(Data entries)
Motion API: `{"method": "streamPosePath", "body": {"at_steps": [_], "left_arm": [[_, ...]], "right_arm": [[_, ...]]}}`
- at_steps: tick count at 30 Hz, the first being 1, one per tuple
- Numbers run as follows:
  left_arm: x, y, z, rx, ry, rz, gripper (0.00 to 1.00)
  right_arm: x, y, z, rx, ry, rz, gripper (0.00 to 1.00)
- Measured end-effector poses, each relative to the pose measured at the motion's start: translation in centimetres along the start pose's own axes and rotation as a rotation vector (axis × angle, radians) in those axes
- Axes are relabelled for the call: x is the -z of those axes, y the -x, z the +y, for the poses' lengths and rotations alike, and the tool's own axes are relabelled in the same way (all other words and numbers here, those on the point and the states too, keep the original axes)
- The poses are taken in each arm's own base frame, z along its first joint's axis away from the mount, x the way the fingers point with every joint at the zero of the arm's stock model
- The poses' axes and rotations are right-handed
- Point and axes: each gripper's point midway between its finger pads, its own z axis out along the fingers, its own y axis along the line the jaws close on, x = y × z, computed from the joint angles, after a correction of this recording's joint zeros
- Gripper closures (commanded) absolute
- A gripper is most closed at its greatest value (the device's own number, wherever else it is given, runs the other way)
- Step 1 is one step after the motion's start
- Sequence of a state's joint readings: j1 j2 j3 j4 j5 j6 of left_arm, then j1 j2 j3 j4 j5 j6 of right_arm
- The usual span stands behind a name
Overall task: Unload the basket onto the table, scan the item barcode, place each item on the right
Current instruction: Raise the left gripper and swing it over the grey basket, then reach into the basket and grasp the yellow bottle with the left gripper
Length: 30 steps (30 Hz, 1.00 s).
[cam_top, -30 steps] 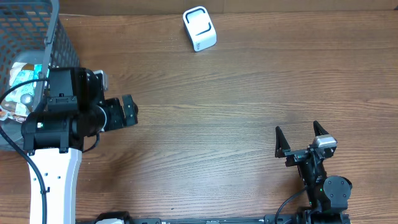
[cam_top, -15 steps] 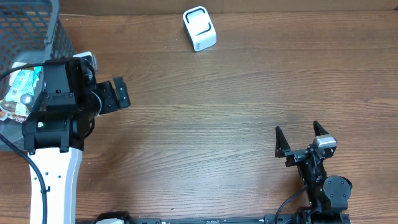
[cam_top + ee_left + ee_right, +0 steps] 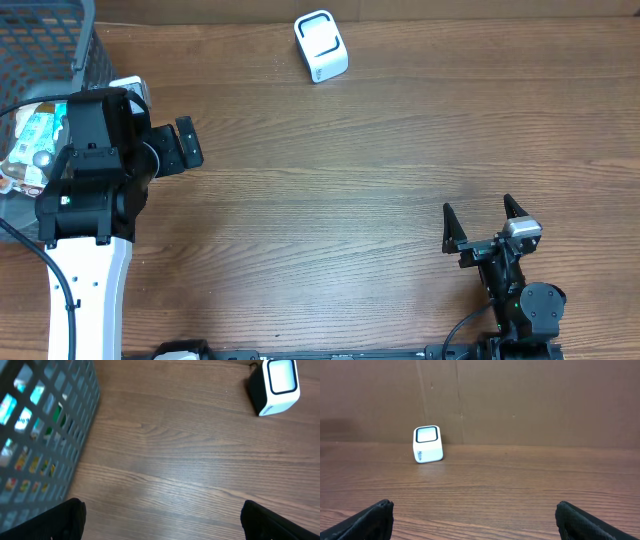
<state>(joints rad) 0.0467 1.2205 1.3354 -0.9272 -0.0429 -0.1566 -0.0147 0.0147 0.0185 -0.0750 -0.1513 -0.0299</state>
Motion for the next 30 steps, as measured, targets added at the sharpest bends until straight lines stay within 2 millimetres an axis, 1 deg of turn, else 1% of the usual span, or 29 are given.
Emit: {"method": "streamPosePath", "body": {"at_steps": [5, 8, 11, 14, 17, 19, 21, 23, 26, 29, 30], "left_arm": [[0.1, 0.3, 0.0, -0.079, -0.001, -0.013, 0.02], [0.6, 1.4, 0.0, -0.104, 0.002, -0.035, 0.04], [2.0, 4.2, 0.4, -0.108, 0.014, -0.074, 0.04], [4.2, 8.2, 1.3, -0.108, 0.04, -0.131, 0.04], [6.2, 12.1, 2.7, -0.102, 0.077, -0.182, 0.03], [7.0, 14.3, 4.4, -0.081, 0.114, -0.202, 0.02], [6.7, 14.6, 6.4, -0.055, 0.15, -0.163, 0.0], [5.8, 14.5, 8.5, -0.028, 0.182, -0.12, 0.0], [3.2, 13.3, 12.2, 0.021, 0.22, -0.028, 0.0], [0.4, 12.0, 15.0, 0.05, 0.217, 0.054, 0.0], [-0.5, 11.3, 16.0, 0.058, 0.212, 0.09, 0.0]], "right_arm": [[0.0, 0.0, 0.0, 0.0, 0.001, 0.0, 0.0], [0.0, 0.0, 0.0, 0.0, 0.0, 0.0, 0.0], [0.0, 0.0, 0.0, 0.0, 0.001, 0.0, 0.0], [0.0, 0.0, 0.0, 0.0, 0.0, -0.001, 0.0], [0.0, 0.0, 0.0, 0.0, 0.001, 0.0, 0.0], [0.0, 0.0, 0.0, 0.0, 0.001, 0.0, 0.0], [0.0, 0.0, 0.0, 0.0, 0.0, 0.0, 0.0], [0.0, 0.0, 0.0, 0.0, 0.0, 0.0, 0.0], [0.0, 0.0, 0.0, 0.0, 0.001, 0.0, 0.0], [0.0, 0.0, 0.0, 0.0, 0.001, 0.0, 0.0], [0.0, 0.0, 0.0, 0.0, 0.0, 0.0, 0.0]]}}
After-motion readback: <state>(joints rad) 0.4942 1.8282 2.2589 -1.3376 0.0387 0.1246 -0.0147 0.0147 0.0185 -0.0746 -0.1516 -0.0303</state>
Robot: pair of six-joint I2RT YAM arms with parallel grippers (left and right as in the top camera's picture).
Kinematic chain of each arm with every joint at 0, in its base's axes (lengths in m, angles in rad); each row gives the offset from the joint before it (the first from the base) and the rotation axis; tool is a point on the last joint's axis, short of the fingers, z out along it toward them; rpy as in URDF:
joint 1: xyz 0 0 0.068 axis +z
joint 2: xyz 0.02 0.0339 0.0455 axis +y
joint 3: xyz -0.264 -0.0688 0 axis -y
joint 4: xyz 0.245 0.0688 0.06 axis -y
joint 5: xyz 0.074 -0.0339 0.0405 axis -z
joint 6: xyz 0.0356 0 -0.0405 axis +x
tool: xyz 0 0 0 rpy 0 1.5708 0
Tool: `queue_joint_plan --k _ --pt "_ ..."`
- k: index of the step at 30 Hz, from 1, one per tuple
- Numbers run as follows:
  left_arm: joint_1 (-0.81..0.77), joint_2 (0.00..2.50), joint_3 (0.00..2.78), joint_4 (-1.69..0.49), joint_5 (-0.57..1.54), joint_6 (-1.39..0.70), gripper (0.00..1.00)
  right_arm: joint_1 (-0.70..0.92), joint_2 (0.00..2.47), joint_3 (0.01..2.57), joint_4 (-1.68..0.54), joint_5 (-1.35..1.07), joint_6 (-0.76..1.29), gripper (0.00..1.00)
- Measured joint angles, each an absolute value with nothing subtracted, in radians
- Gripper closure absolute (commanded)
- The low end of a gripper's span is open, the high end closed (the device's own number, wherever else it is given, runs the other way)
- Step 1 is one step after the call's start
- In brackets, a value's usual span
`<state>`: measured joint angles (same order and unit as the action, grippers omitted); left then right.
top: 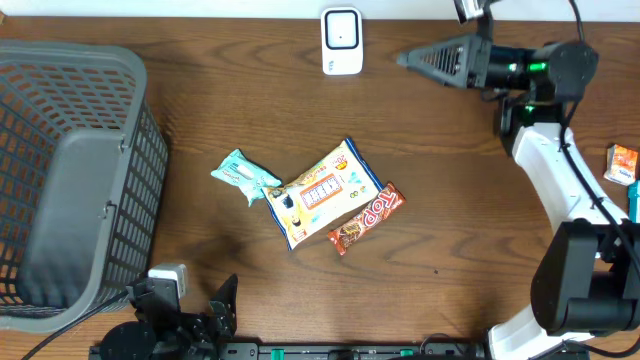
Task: Scan the item barcode
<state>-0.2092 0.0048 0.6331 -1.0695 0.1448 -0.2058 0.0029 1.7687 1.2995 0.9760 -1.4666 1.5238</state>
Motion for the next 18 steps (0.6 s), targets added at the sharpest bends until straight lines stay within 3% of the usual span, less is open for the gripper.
queue_joint_plan --k 5,10,18 --pt "-0.209 0.005 0.633 -1.070 0.145 -0.205 0.02 0.035 1.765 1.310 0.450 -1.325 1.261 0.01" --pt "-0.209 0.005 0.633 -1.069 0.145 -0.206 0.02 0.089 1.769 1.315 -0.094 -0.993 0.905 0.01" --pt "-0.209 0.005 0.633 -1.069 0.145 -0.205 0.02 0.169 1.765 1.320 -0.598 -0.591 0.638 0.01"
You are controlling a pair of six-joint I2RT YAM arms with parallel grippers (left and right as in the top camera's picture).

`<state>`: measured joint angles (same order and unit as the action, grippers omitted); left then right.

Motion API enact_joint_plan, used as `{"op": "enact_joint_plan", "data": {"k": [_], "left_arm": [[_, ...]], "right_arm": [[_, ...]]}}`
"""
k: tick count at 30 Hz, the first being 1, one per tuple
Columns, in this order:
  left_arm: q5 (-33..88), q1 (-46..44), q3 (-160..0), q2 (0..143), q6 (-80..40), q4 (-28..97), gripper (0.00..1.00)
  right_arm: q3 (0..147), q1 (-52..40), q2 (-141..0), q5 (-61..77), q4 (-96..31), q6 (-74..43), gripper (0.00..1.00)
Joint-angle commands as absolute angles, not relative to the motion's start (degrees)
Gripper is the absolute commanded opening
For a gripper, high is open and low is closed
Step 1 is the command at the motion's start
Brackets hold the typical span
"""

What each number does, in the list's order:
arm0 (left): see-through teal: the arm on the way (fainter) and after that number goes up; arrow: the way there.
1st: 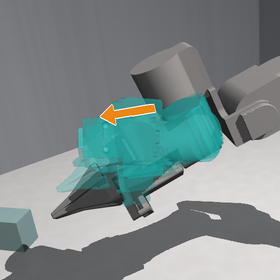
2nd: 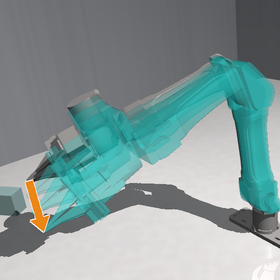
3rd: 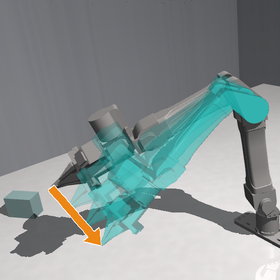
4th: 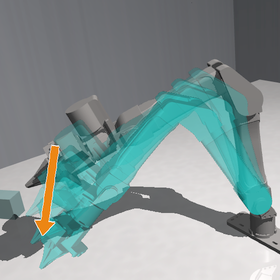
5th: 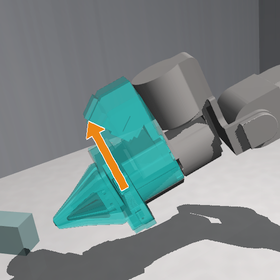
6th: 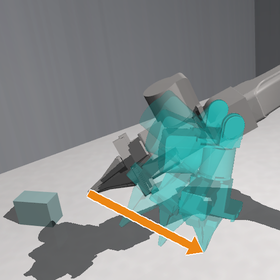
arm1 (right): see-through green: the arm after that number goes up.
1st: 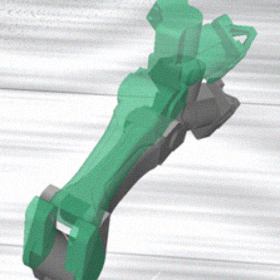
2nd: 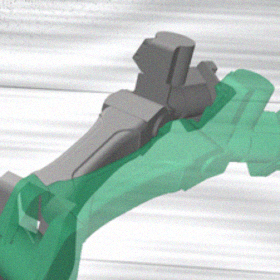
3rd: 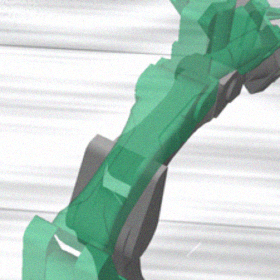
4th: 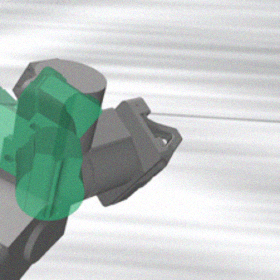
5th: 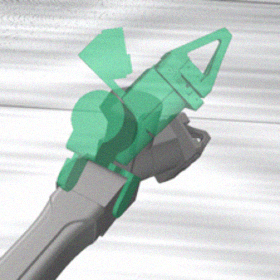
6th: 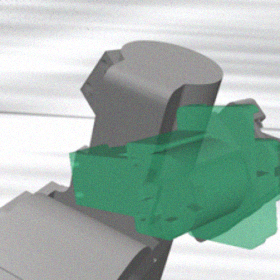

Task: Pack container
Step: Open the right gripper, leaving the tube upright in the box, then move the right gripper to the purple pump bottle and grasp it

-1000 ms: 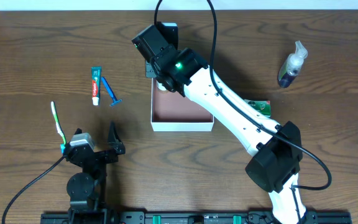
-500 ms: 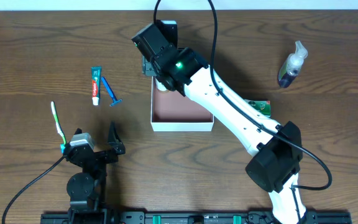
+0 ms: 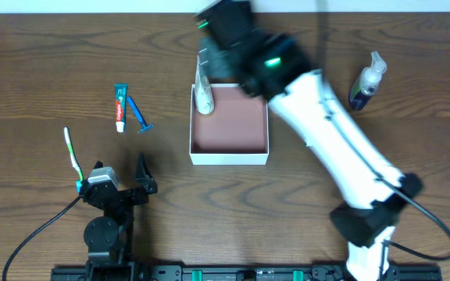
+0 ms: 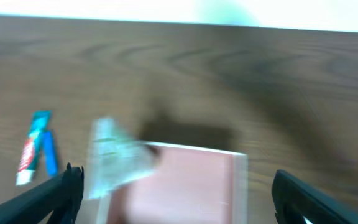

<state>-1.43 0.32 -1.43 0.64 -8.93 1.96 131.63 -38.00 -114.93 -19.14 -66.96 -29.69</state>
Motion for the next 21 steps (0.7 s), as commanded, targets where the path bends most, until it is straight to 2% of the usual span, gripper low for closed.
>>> {"op": "enact_joint_plan", "data": {"k": [1,8,16,21], "left_arm": [[-1.72,0.62,-0.23,0.60,-8.16,4.08,0.98],[-1.72,0.62,-0.23,0.60,-8.16,4.08,0.98],[-1.72,0.62,-0.23,0.60,-8.16,4.08,0.98],[-1.72,0.62,-0.23,0.60,-8.16,4.08,0.98]], "right_arm": [[133.19,-30.06,-111.00,-20.75,-70.61,-28.18,0.96],[132.60,-14.92,-110.69,-17.04,-78.81,-25.74,0.99],[129.97,-1.41,-110.74,-12.49,-79.59,-22.22,0.99],[125.56,4.47,-110.74,-5.45,-76.69,-10.98,0.99]]}}
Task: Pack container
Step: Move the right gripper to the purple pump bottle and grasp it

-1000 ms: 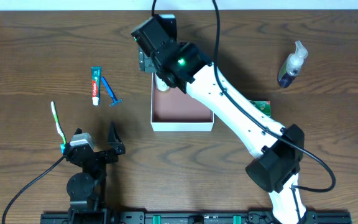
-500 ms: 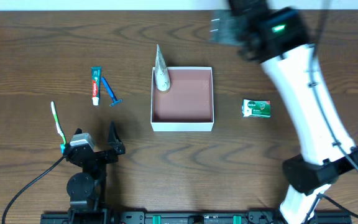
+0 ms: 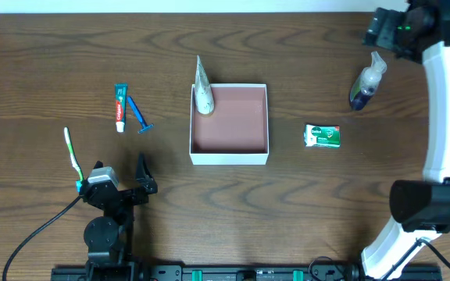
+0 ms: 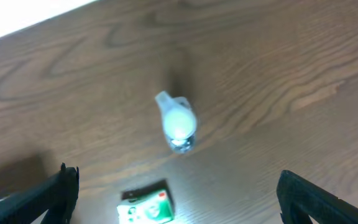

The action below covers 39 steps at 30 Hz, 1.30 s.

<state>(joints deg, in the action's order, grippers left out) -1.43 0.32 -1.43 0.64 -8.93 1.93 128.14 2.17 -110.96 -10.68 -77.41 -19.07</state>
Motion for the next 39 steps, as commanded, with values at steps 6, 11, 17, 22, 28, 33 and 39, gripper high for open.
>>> {"op": "enact_joint_plan", "data": {"k": [6,11,17,22,28,33,39], "left_arm": [[-1.72,0.62,-0.23,0.60,-8.16,4.05,0.98],[-1.72,0.62,-0.23,0.60,-8.16,4.08,0.98],[-1.72,0.62,-0.23,0.60,-8.16,4.08,0.98],[-1.72,0.62,-0.23,0.60,-8.16,4.08,0.98],[-1.69,0.62,-0.23,0.60,-8.16,4.08,0.98],[-1.72,0.62,-0.23,0.60,-8.16,4.08,0.98],[-1.72,0.62,-0.23,0.60,-8.16,4.08,0.98]], "right_arm": [[115.81,7.88,-110.74,0.69,-70.26,-3.53,0.98],[108.44,8.01,-110.74,3.57,-63.48,1.08,0.92],[101.27,7.97,-110.74,3.46,-55.92,3.38,0.85],[96.60,7.97,-110.74,3.46,-50.54,3.40,0.76],[93.67,7.97,-110.74,3.44,-46.50,3.49,0.63],[93.27,7.97,-110.74,3.22,-44.16,3.97,0.60],[93.27,7.97,-110.74,3.18,-41.93,4.89,0.60]]}}
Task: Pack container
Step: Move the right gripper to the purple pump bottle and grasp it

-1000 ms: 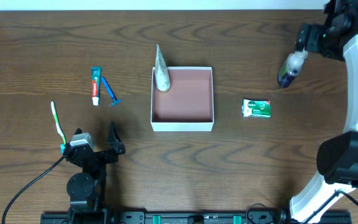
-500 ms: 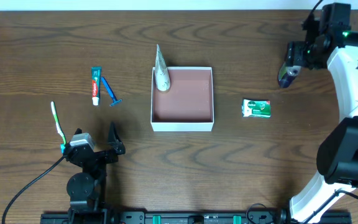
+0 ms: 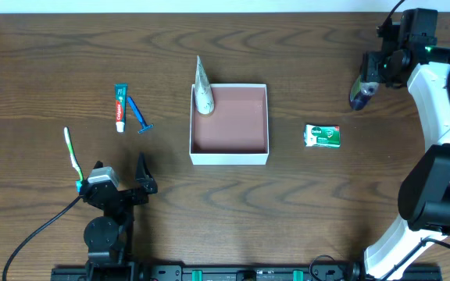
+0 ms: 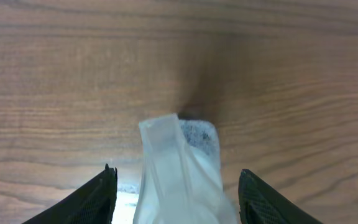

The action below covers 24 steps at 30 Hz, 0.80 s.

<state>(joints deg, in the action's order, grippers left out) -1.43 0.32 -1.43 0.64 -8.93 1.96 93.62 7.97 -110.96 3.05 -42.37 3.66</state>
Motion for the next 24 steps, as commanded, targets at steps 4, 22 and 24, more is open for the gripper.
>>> {"op": "enact_joint_plan", "data": {"k": [4,22,24], "left_arm": [[-1.69,0.62,-0.23,0.60,-8.16,4.08,0.98],[-1.72,0.62,-0.23,0.60,-8.16,4.08,0.98],[-1.72,0.62,-0.23,0.60,-8.16,4.08,0.98]], "right_arm": [[93.27,7.97,-110.74,3.22,-41.28,4.99,0.53],[93.32,7.66,-110.74,3.73,-40.51,4.78,0.07],[93.32,7.40,-110.59,3.86,-40.49,4.78,0.06]]}}
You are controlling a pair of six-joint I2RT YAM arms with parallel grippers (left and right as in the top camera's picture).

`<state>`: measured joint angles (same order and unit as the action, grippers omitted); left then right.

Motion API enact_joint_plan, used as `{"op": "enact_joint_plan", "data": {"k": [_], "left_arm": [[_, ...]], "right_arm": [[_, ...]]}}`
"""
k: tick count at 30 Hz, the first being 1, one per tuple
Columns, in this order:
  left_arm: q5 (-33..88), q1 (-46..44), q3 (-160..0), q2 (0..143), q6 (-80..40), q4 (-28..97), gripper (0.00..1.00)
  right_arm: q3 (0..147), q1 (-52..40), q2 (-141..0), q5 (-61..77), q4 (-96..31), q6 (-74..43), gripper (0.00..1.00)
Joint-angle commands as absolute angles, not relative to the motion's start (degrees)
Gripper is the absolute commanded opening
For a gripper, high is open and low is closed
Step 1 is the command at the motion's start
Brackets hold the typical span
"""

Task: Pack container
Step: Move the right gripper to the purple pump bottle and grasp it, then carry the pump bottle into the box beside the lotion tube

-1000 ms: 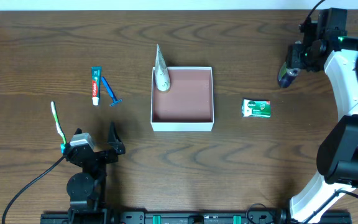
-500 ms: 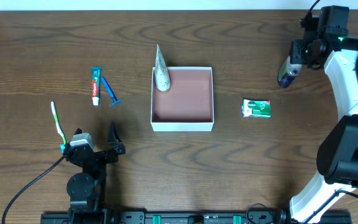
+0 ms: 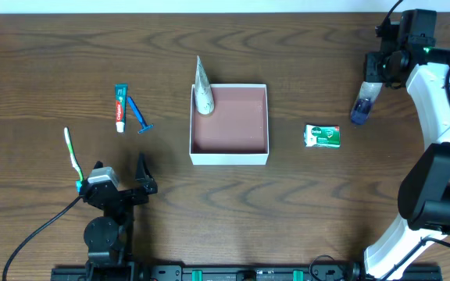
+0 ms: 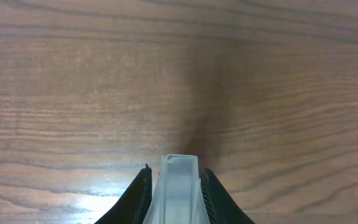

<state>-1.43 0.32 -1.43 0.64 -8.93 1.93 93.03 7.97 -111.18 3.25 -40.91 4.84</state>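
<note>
The white box point(image 3: 262, 125) with a pink floor stands mid-table, and a pale tube point(image 3: 202, 90) leans over its far left rim. At the far right my right gripper point(image 3: 373, 76) is shut on the clear pump top of the blue spray bottle point(image 3: 358, 110). In the right wrist view the clear top point(image 4: 179, 186) fills the gap of the right gripper point(image 4: 176, 171), both black fingers point(image 4: 140, 186) pressed on it. A green soap packet point(image 3: 322, 135) lies right of the box. My left gripper point(image 3: 144, 178) rests near the front left, open and holding nothing.
Left of the box lie a toothpaste tube point(image 3: 119, 107), a blue razor point(image 3: 140, 115) and a green-and-white toothbrush point(image 3: 73, 154). The right arm's white links point(image 3: 444, 101) run along the table's right side.
The right jaws stood apart on either side of the bottle's top; now they are shut on it. In the overhead view the bottle's blue base sits a little nearer the front.
The right gripper was open over the box's far left corner beside the leaning tube. Then it was open over the far right, above the spray bottle. Then its jaws flanked the bottle's top, and now they grip it. The left arm stayed put.
</note>
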Motion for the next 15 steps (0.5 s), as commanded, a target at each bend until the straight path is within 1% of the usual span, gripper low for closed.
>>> {"op": "enact_joint_plan", "data": {"k": [1,4,6,9,15], "left_arm": [[-1.72,0.62,-0.23,0.60,-8.16,4.08,0.98],[-1.72,0.62,-0.23,0.60,-8.16,4.08,0.98],[-1.72,0.62,-0.23,0.60,-8.16,4.08,0.98],[-1.72,0.62,-0.23,0.60,-8.16,4.08,0.98],[-1.72,0.62,-0.23,0.60,-8.16,4.08,0.98]], "right_arm": [[93.34,7.20,-110.48,4.12,-40.47,4.80,0.05],[93.86,6.66,-109.89,5.54,-40.47,4.82,0.04],[94.65,6.00,-109.01,7.25,-40.49,4.91,0.01],[95.88,4.23,-106.72,11.09,-40.51,6.96,0.01],[97.71,-2.96,-99.07,12.45,-39.72,7.42,0.01]]}}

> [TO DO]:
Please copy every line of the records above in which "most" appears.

> [THE ANSWER]:
- A gripper is most closed at its greatest value (the device's own number, wherever else it is given, runs the other way)
Motion for the next 21 steps (0.7 s), as commanded, targets where the path bends most, until it is straight to 2% of the usual span, gripper low for closed.

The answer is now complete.